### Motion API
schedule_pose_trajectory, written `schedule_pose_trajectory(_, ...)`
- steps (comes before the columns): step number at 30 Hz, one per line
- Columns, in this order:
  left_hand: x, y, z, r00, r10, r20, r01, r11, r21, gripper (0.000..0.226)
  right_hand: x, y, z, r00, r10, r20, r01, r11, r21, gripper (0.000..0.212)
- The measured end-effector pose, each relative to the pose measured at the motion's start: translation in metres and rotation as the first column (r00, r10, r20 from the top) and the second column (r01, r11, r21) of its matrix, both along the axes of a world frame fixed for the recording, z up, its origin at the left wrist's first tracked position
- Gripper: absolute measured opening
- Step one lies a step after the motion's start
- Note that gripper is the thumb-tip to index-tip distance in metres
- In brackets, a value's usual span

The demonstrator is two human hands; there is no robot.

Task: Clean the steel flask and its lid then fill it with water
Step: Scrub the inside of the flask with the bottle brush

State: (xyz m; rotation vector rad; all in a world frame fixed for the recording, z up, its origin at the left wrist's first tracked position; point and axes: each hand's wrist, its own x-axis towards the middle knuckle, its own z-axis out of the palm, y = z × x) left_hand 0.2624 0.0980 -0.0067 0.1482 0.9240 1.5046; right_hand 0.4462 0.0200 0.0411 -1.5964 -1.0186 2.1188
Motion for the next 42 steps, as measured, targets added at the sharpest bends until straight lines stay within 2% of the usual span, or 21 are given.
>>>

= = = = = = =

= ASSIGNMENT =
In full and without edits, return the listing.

= EXPECTED OUTPUT =
### Motion API
schedule_pose_trajectory, written `schedule_pose_trajectory(_, ...)`
- steps (comes before the columns): step number at 30 Hz, one per line
- Columns, in this order:
  left_hand: x, y, z, r00, r10, r20, r01, r11, r21, gripper (0.000..0.226)
  right_hand: x, y, z, r00, r10, r20, r01, r11, r21, gripper (0.000..0.212)
- The measured end-effector pose, each relative to the pose measured at the motion's start: translation in metres and rotation as the first column (r00, r10, r20 from the top) and the second column (r01, r11, r21) of its matrix, both along the axes of a world frame fixed for the recording, z up, its origin at the left wrist's first tracked position
- Gripper: absolute measured opening
- Step one lies a step after the motion's start
- Note that gripper is the thumb-tip to index-tip distance in metres
- In brackets, a value's usual span

The demonstrator is two human hands; there is no robot.

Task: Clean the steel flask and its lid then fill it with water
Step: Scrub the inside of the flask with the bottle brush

State: (xyz m; rotation vector rad; all in a world frame fixed for the recording, z up, its origin at the left wrist's first tracked position; point and axes: each hand's wrist, its own x-axis towards the middle knuckle, its own z-axis out of the palm, y = z × x) left_hand 0.2624 0.0980 -0.0067 0.1482 0.9240 1.5046; right_hand 0.4462 0.0200 0.0411 -1.5964 -1.0186 2.1188
Motion for the next 42 steps, as measured, targets added at the sharpest bends until straight lines stay within 2% of the usual span, or 21 are given.
>>>

No further answer is expected.